De nuevo la tenemos aquí. Y no debe de extrañarnos, porque, de una u otra manera, la inflación siempre termina regresando. Así aconteció a lo largo de la historia y así continuará aconteciendo en el azaroso porvenir. La inflación es la prolongación monetaria de nuestra sociología de consumo, catalizada por políticas económicas y monetarias y jaleada por demandas y escasezes varias. Tensiones inflacionarias, que le dicen ahora, antes devaluación de los sestercios romanos, inexplicable para los cónsules que empobrecieron su ley de plata, o subida de precios generalizados en la economía imperial española tras el mucho oro americano y la escasa producción propia. Llamémosla como la llamemos, fue, desde siempre, nuestra compañera más fiel y tenaz.

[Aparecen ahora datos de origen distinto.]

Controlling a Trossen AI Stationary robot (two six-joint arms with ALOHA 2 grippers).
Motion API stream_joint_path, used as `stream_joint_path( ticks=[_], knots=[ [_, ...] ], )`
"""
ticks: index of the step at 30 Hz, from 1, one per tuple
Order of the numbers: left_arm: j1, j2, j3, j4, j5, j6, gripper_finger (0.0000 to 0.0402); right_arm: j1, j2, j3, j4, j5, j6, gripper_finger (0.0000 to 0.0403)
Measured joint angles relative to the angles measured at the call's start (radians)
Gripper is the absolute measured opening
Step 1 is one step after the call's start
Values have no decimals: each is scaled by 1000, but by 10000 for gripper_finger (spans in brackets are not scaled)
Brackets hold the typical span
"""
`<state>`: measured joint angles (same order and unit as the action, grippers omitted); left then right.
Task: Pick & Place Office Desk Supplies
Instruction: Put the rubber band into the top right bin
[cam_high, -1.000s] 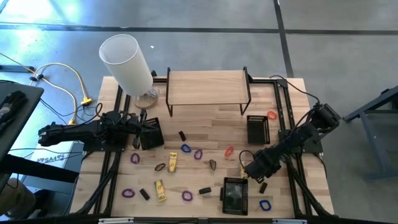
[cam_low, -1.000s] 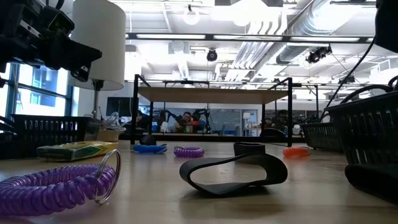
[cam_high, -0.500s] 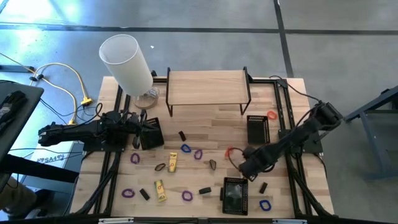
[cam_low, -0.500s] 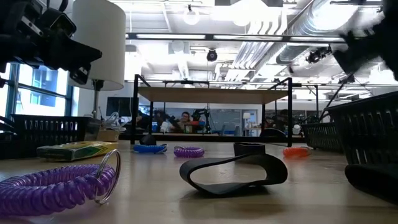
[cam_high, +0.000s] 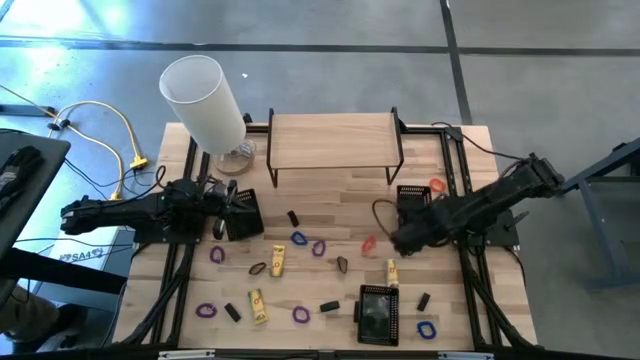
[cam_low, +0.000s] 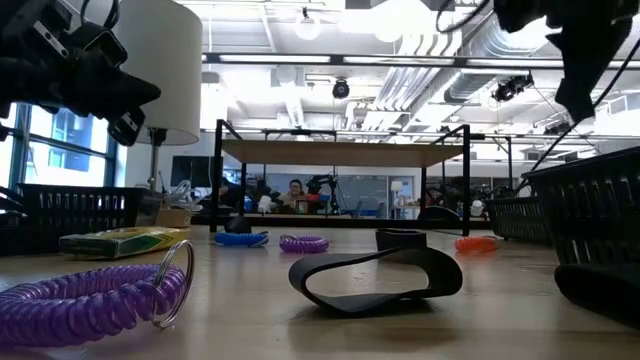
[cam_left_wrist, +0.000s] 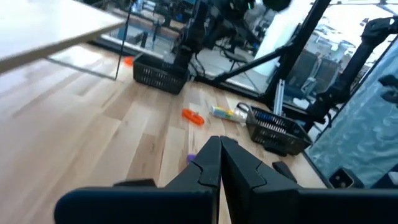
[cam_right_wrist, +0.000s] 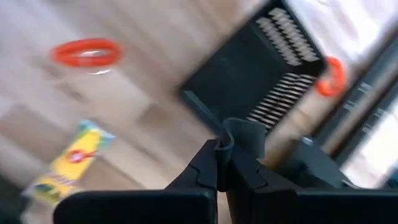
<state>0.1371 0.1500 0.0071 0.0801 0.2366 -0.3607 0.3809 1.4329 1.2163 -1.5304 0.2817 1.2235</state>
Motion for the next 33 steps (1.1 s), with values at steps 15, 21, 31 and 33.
stream_joint_path(
  ticks=[15, 21, 31, 33],
  knots=[
    [-81, 91, 0, -8, 2, -7, 0, -411, -9, -176, 200, -100, -233, 4],
    [-101, 91, 0, 28, -3, -6, 0, -447, -9, -303, 394, -154, -301, 29],
    [-122, 95, 0, 30, -4, 1, 0, -485, -9, -319, 428, -101, -312, 164],
    [-122, 95, 0, 32, -4, 1, 0, -495, -9, -316, 408, -81, -326, 181]
  ],
)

Llevamos años ya con la vela de nuestra economía insuflada por los estímulos financieros, monetarios y fiscales de gobiernos y bancos centrales. Las políticas expansivas – mucho y muy barato dinero en circulación y relajación en las exigencias de deuda y déficit público – se iniciaron para tratar de salvar los muebles tras el colapso de la Gran Recesión comenzada en 2008 y que drenó nuestras haciendas hasta 2018, diez añitos de sangre, sudor y lágrimas. Y cuando, a partir de 2019 parecía que la economía parecía retomar bríos, el palo gravísimo de la pandemia nos hizo hocicar de nuevo. La economía precisó entonces de aún más poderosos estímulos que se sumaron a los anteriores. Nunca, jamás, durante tanto tiempo y con tanta intensidad, la economía había estado estimulada – dopada que dicen algunos – por políticas expansivas tan agresivas y continuadas.

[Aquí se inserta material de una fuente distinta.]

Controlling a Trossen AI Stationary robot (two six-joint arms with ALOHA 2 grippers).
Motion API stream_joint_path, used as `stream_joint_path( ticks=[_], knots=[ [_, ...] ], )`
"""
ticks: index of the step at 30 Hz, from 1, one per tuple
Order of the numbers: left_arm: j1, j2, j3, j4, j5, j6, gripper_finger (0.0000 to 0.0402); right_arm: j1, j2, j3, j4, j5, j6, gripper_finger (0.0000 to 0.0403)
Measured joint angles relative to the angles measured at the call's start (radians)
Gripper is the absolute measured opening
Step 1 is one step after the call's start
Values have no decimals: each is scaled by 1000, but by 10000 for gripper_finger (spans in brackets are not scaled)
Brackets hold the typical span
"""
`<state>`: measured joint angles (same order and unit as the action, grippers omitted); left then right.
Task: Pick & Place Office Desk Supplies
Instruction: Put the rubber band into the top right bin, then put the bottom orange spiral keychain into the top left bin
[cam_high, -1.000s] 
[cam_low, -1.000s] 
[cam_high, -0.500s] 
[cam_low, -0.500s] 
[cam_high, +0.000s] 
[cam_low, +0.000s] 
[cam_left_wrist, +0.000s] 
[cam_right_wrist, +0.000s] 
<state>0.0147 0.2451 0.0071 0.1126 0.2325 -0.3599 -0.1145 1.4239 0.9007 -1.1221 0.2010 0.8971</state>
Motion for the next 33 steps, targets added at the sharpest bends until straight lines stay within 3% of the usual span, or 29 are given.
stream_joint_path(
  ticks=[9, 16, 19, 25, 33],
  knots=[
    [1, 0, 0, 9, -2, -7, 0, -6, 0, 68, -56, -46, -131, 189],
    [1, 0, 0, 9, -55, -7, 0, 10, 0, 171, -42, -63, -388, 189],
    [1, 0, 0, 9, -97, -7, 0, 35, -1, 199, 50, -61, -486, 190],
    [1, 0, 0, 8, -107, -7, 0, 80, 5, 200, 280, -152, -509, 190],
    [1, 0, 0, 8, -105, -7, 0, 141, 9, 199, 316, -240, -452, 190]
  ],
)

Pero, paradójicamente, ni los dólares arrojados desde helicópteros – versión americana de los estímulos – ni la maquinita recalentada de hacer billetes – versión castiza -, lograron levantar la inflación durante esta extraña década. Los economistas han tratado de proporcionar explicaciones diversas al fenómeno desconocido de ausencia de inflación a pesar de los bajos intereses y de las enormes masas monetarias puestas en circulación. Doctores tiene la iglesia sin que alcancen a regalarnos una respuesta convincente y compartida.
Pero, al igual que existe la ley de la gravedad, la inflación parece que regresa. EEUU ya experimentado un 5% este último mes y España un repunte de hasta el 2%. ¿Episodios puntuales sin mayor trascendencia? ¿Aviso a navegantes? ¿Primer aldabonazo de lo porvenir? Los advertidos ya saben que la pregunta no es si la inflación regresará, sino que la pregunta correcta es cuándo lo hará y con qué intensidad. Los sabios anticipan acontecimientos y se preparan para ellos. En la economía ortodoxa, cuando la economía se recalienta y la inflación aparece, los tipos de interés suben para tratar de contenerla. Intereses más elevados significa más coste para administraciones, empresas y familias y, por tanto, menos actividad económica.

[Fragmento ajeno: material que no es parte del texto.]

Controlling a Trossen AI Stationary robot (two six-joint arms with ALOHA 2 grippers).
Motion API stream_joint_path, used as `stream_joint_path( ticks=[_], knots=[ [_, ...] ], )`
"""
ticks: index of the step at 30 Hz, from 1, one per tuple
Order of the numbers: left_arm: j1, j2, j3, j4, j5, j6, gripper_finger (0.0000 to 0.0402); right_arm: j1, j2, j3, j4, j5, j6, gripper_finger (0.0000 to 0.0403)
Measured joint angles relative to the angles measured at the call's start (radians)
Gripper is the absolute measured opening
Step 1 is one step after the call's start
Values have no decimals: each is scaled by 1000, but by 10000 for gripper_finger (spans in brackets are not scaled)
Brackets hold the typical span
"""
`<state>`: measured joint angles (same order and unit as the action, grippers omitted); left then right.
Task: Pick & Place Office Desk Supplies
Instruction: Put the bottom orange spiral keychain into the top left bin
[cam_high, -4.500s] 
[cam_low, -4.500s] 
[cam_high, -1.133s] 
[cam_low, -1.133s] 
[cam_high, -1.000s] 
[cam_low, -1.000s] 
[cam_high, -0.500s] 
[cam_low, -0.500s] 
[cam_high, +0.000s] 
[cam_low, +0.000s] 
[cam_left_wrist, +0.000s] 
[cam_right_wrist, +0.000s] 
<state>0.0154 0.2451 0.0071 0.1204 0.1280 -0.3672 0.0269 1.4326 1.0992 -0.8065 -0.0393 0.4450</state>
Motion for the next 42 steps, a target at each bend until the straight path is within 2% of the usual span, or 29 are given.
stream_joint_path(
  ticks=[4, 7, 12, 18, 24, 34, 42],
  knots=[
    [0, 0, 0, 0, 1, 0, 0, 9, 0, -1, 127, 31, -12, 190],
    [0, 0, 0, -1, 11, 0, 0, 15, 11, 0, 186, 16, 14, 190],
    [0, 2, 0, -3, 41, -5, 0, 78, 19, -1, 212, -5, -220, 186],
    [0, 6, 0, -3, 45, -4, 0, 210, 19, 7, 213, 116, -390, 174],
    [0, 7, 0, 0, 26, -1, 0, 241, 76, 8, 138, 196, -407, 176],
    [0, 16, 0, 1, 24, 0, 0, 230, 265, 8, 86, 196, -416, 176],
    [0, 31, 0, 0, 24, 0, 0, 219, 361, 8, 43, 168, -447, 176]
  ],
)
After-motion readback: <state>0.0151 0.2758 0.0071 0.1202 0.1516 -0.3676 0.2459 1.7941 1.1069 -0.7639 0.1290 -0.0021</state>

Acabamos de conocer que nuestra deuda pública ya supera el 125% niveles nunca conocidos por nuestra hacienda. Y, dado nuestro elevado déficit, nos costará embridar su crecimiento a corto plazo. Dado que asciende, más a menos, a 1,4 billones de euros, la subida de un punto medio significaría un incremento en el pago público de intereses de ¡14.000 millones de euros! anuales, una enormidad a restar de nuestro crónico y elevado déficit.
El retorno del turismo – si se confirmara la remisión de la pandemia, lo que aún está por ver – y la llegada de los fondos europeos de reconstrucción generarán una sensación de euforia económica que se prolongará hasta 2023. Aprovechemos esa bonanza para prepararnos al ciclo inverso de tipos altos necesarios para contener la inflación que viene. Es posible que estemos entrando en una primavera económica, pero no olvidemos que, por una parte, será efímera y que, por otra, y como en la canción de Rocío Jurado, el invierno siempre regresa. Y es que la inflación se empeña, una y otra vez, en llamar de nuevo a nuestra puerta.